An exhibition of works by the four artists who have been shortlisted for this year’s Turner Prize has been unveiled in Bradford, the 2025 UK City of Culture.
The four shortlisted artists are Nnena Kalu, Rene Matic, Mohammed Sami and Zadie Xa, with the winner due to be announced in December.
The exhibition at Bradford’s Cartwright Hall Art Gallery is free to visit and is open to the public from Saturday until February 22.
Scottish artist Kalu is known for her large-scale abstract drawings and hanging sculptures.
Her vividly-coloured works are created from repeated lines and wrappings of different materials, making nest or cocoon-like forms.
She is a resident artist at ActionSpace’s studio, which supports learning disabled artists across London, at Studio Voltaire.
Kalu is nominated for her installation Hanging Sculpture 1-10, which Manifesta 15 Barcelona commissioned her to create at a disused power station, and her presentation in Conversations, a group exhibition at Walker Art Gallery, Liverpool.
The works contain 10 large brightly-coloured sculptures that hung among the grey concrete pillars of the industrial site and a work in pen, graphite and chalk pen on two pieces of paper.
She was commended for “her unique command of material, colour and gesture, and her highly-attuned responses to architectural space”.
Peterborough-born Matic uses photography along with sculpture, textiles, sound, moving image and writing to reflect on identity, community and love.
They were nominated for their solo exhibition As Opposed To The Truth at CCA Berlin.
Their work often captures scenes and snippets from everyday life, subcultures and their own personal background to ask questions about race, gender, class and nationality.
Matic was praised by the jury when shortlisted for expressing “concerns around belonging and identity, conveying broader experiences of a young generation and their community through an intimate and compelling body of work”.
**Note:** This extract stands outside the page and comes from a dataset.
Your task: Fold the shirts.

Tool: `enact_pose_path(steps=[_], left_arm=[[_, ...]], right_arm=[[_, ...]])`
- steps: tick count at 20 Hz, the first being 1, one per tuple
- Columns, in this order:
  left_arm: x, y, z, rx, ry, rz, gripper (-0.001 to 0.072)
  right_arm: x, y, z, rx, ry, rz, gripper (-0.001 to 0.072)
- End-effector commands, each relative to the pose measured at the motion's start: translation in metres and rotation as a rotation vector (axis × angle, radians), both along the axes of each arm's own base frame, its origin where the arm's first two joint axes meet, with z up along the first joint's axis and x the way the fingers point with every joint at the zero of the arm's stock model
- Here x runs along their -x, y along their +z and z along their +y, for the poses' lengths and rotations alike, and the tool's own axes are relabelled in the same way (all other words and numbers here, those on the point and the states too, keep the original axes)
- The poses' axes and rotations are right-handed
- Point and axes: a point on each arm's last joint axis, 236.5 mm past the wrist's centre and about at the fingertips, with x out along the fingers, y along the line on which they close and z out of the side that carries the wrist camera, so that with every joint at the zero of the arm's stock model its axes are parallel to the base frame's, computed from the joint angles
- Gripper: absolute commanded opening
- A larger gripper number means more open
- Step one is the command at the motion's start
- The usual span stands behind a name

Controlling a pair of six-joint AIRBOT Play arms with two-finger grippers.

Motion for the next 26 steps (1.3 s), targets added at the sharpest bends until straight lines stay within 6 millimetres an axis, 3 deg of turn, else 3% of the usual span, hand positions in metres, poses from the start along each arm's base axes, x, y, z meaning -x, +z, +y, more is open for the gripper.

They also have an ongoing collection called Restoration, which focuses on “antique black dolls salvaged by the artist” and a flag quoting political leaders who called for “no place for violence” in the wake of the attempted assassination of US President Donald Trump.
Sami was born in Baghdad, Iraq, and lives and works in London.
His paintings focus on landscapes, interiors and still-lifes, displacing direct representations of war and conflict.
For his Turner Prize presentation, Sami brings together new paintings that explore the symptoms of war through processes of memory and causality.
Sami was shortlisted for After the Storm: Mohammed Sami at Blenheim Palace in Woodstock, Oxfordshire, which has 14 paintings that respond to the history of Sir Winston Churchill’s birthplace, and contain “hints and references to conflict in Iraq”.
The paintings do not have human figures while one shows the “shadow of a helicopter blade over a table and empty chairs”, and another appears to suggest body bags.
Xa is a Korean-Canadian artist who also lives and works in London. She creates immersive installations that imagine alternative worlds.
Xa, who studied at the Emily Carr Institute of Art and Design in Vancouver and the Royal College of Art in London, is influenced by her Korean background and its “spiritual rituals, shamanism, folk traditions and textile practices”.
She is nominated for Moonlit Confessions Across Deep Sea Echoes: Your Ancestors Are Whales, and Earth Remembers Everything (2025), which was created with Spanish artist Benito Mayor Vallejo.
It has a sound element inspired by Salpuri, a Korean exorcism dance, and a mobile sculpture inspired by seashell wind chimes and Korean shamanic rattles, which has 650 brass bells that make harmonised sounds.
The winner of the Turner Prize will be announced on December 9 at an awards ceremony at Bradford Grammar School.